The G20’s efforts made an essential contribution to stabilising national economies and financial markets in the aftermath of the global financial crisis in 2008–2009. Increasingly, the forum places a focus on intensifying forward-looking cooperation to prevent new crises, learning from experience, and making economies more resilient.
The G7 is an informal forum comprised of seven of the world’s leading economies – Canada, France, Germany, Italy, Japan, the United Kingdom and the United States – plus the European Union. It grew out of the first “world economic summit”, which was held in 1975. Russia joined the group in 1998, but its membership was suspended in 2014 after its annexation of Crimea.
G7 governments formulate joint positions on global policy issues when they meet for annual summits. Their talks focus on key issues such as the global economy, foreign and security policy, development, and climate action. Due to the G7’s informal structures, the rotating annual presidency plays a particularly important role, because the presidency not only organises the G7 meetings and summits in a given year but also sets the policy agenda. In addition to cooperating at the level of heads of state and government, the G7 also holds separate meetings attended by finance ministers and central bank governors. This is called the “Finance Track” (see below).
The Paris Club was established in 1956 by a group of creditor countries with the aim of finding coordinated solutions to the payment difficulties experienced by debtor countries. Its membership basically overlaps with the membership of the OECD, and Germany is represented by the Federal Ministry of Finance.
The Paris Club deals only with bilateral debt that debtor countries owe to other government lenders. Debtor countries wishing to conclude a Paris Club rescheduling agreement must successfully implement an IMF adjustment programme. These programmes contain binding agreements on macroeconomic and fiscal policy frameworks as well as institutional changes designed to place the country’s economy on a sound footing.

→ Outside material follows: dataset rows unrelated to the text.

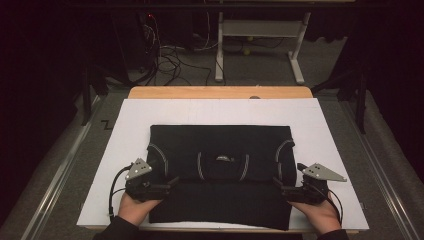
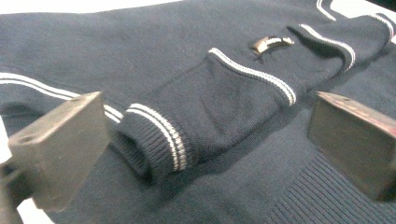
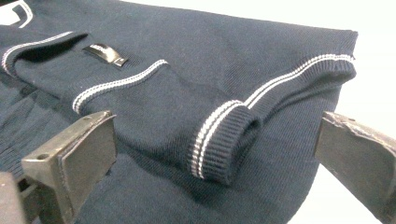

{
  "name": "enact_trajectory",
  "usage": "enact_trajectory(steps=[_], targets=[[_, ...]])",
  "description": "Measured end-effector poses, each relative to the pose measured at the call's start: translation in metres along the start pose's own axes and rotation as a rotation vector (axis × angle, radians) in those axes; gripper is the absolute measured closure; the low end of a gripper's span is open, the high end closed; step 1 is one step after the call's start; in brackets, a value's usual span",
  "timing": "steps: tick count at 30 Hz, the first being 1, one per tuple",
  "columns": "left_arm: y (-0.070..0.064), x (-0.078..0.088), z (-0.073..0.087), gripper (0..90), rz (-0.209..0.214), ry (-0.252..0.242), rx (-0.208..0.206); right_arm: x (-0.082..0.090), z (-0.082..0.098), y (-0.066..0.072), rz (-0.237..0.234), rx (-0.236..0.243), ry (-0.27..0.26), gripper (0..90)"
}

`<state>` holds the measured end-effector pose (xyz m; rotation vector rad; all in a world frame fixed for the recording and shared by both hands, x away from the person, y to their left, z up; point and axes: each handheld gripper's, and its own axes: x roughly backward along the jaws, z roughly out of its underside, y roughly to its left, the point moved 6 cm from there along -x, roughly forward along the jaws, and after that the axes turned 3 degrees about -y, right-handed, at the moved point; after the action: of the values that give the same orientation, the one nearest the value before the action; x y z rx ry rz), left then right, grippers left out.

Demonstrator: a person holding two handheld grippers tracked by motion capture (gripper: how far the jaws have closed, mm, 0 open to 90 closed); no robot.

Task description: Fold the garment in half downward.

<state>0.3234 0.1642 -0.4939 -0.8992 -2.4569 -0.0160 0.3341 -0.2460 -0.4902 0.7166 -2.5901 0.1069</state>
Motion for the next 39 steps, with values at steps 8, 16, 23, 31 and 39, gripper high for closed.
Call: enact_trajectory(steps=[8,16,23,31,39], targets=[[0.01,-0.005,-0.007,0.0,-0.022,-0.025,0.036,-0.006,-0.006,0.013,-0.02,0.03,-0.006,0.2],[0.004,-0.019,-0.021,0.0,-0.009,-0.021,0.038,-0.018,-0.011,0.017,-0.037,0.028,-0.013,0.2],[0.006,-0.04,-0.033,0.0,0.017,-0.004,0.073,-0.032,-0.023,0.018,-0.039,0.041,-0.017,0.2],[0.005,-0.055,-0.043,0.0,0.023,0.012,0.049,-0.046,-0.035,0.019,-0.059,0.029,0.0,2.1],[0.011,-0.06,-0.052,3.2,0.003,-0.002,0.07,-0.065,-0.041,0.02,-0.075,0.025,0.035,6.9]])
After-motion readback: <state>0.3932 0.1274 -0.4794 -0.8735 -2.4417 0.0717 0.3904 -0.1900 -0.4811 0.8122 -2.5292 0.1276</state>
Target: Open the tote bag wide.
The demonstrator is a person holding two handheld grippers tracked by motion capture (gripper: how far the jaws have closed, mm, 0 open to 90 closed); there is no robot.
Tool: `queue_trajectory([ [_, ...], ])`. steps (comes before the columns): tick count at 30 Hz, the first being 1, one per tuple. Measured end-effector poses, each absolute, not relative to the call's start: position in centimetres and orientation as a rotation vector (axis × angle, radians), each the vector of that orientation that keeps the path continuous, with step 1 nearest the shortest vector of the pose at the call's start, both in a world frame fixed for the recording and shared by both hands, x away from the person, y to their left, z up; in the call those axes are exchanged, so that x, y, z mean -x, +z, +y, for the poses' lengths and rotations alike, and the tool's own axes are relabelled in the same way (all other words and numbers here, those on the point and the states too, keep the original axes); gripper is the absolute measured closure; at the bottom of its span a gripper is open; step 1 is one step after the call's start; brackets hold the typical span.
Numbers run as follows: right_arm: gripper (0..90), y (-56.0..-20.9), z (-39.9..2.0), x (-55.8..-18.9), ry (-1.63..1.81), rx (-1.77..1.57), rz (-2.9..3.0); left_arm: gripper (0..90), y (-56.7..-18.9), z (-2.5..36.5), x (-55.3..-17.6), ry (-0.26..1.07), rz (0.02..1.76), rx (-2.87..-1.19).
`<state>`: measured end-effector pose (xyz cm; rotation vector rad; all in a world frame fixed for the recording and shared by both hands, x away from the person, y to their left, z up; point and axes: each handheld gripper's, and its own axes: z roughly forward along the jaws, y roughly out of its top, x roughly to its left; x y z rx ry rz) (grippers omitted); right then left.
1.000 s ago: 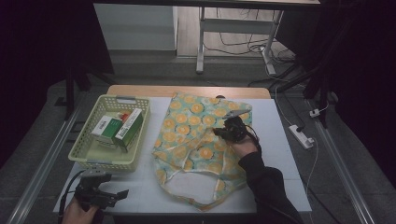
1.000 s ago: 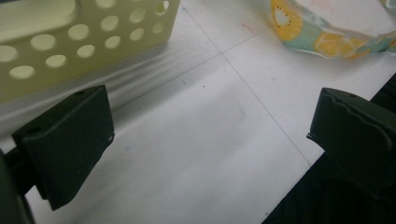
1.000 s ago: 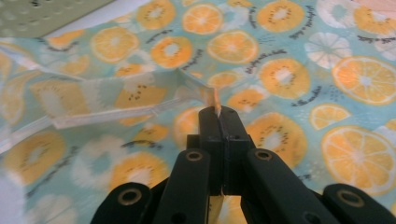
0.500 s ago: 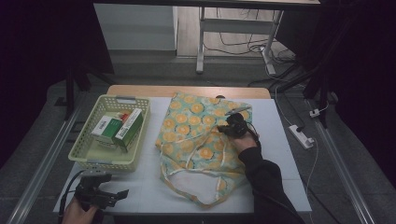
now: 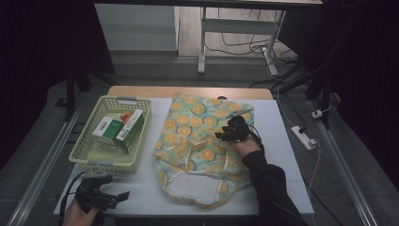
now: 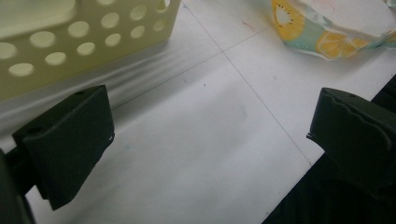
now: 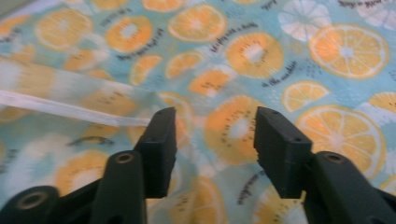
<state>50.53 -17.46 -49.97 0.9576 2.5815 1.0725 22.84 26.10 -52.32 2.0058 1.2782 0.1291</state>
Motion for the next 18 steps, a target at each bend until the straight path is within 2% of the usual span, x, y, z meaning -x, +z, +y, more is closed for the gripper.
queue_trajectory([
  [8, 32.3, -47.9, -16.9, -48.4, 1.143, -0.899, 2.606, 0.1, -52.3, 26.1, -22.8, 0.128, 1.281, -2.004],
  [14, 15.7, -47.1, -16.2, -46.0, 1.196, -0.837, 2.668, 0.2, -52.3, 26.1, -22.9, 0.127, 1.284, -2.004],
  [18, 10.2, -47.0, -15.6, -44.3, 1.196, -0.783, 2.737, 0.2, -52.3, 26.1, -22.9, 0.127, 1.285, -2.005],
])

The IMF’s creation was agreed at the United Nations Monetary and Financial Conference (also known as the Bretton Woods Conference) in July 1944. The IMF was then formally established in December 1945. Germany has been a member since August 1952. Any country that is willing to fulfil the IMF’s requirements in terms of monetary policy consultation and cooperation can join the organisation. The Federal Minister of Finance is Germany’s representative on the International Monetary and Financial Committee, which monitors the stability of the international monetary system and advises the IMF’s Board of Governors.
The IMF’s main objectives are to intensify global monetary policy cooperation, safeguard financial stability, facilitate international trade and boost employment and sustainable growth. The organisation’s primary task is to safeguard the stability of the international monetary system, the exchange rate regime and the international payment system, which together make it possible for individuals, companies and governments to do business with each other.